Wits University has taken the first steps toward possibly implementing the African language policy proposed by minister of higher education and training, Blade Nzimande.
Wits’s language policy outlines provisions for isiZulu and Sesotho to be included in the requisite curricula of all degrees, if the government declares this mandatory in tertiary institutions.
Head of the African languages department, Dr Brenda Mhlambi, says, “In order to build positive sustainable development of African languages we need to focus students on the historic and political economic elements of the language, such as its translation and usage in the workplace and for their own economic needs.”
Government and the private sector have to create an environment where graduates need to use African languages to enhance their careers in dealing with co-workers, clients and investors, she adds.
When asked if students would be able to cope with the extra workload, Professor Kathy Munro, acting dean of the faculty of commerce, law and management says, “We had to rise to the challenge of introducing some level of computer literacy and we’ve managed to do this.
“We would need to discuss the practicalities [of the proposal] and I’m ready to have that debate.”
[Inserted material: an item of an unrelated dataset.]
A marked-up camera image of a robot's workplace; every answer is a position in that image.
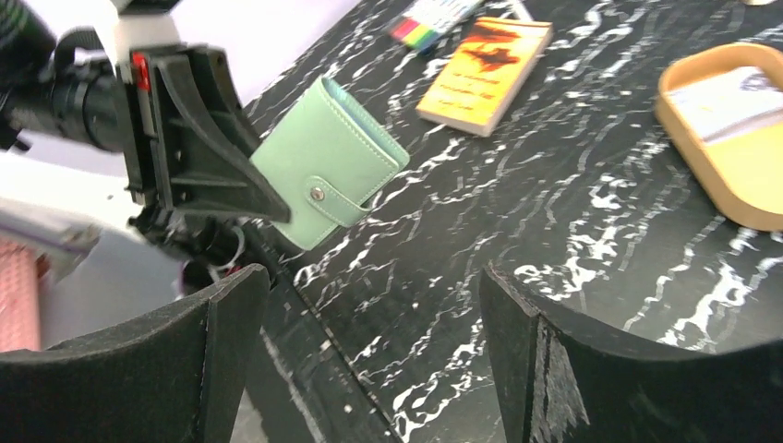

Mhlambi says, “The development of African languages as academia is not sustainable in the long term when political motives are the main reason for it.
“The language [course] will see high numbers of learners enrolling and upon a change in government, the number of students needing the language rapidly declines.
“This was evident when the Afrikaans department had to be closed at Wits University in the mid-1990s.”
According to Section 29(2) of the Constitution, the right to receive education in an official language is subject to the practical considerations of making it feasible.
The Wits language policy, 2003, indicates isiZulu and Sesotho are the most widely spoken languages in Johannesburg but the university would only be able to develop Sesotho due to financial constraints.